*WHAT YOU WILL DO*.
State how many lines in the listing contain the string "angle", and add nothing to that number.

*DATA*.
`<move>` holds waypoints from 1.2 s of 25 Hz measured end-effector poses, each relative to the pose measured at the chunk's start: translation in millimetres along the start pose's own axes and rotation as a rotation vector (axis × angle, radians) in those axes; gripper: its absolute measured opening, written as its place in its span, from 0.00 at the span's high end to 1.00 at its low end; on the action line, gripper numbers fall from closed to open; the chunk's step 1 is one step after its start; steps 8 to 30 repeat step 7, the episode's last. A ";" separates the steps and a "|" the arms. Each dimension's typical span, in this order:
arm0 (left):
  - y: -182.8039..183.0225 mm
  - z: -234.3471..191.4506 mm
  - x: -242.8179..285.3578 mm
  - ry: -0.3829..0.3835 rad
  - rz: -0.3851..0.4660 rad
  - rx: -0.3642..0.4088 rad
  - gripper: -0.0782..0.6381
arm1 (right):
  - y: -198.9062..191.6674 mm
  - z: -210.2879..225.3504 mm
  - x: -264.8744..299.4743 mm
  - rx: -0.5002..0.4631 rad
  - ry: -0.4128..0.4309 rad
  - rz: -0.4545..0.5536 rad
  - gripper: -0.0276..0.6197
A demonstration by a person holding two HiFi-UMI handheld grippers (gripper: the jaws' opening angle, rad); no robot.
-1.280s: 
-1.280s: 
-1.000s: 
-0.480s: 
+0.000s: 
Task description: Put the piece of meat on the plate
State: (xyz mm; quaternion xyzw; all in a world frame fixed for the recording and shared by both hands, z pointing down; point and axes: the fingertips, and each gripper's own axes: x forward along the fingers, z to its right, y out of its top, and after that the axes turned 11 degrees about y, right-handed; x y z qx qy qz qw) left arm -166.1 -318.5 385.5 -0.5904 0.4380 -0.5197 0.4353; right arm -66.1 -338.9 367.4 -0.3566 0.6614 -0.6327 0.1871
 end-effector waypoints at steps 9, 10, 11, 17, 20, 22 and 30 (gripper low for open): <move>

*RESPONSE TO THIS TASK*.
2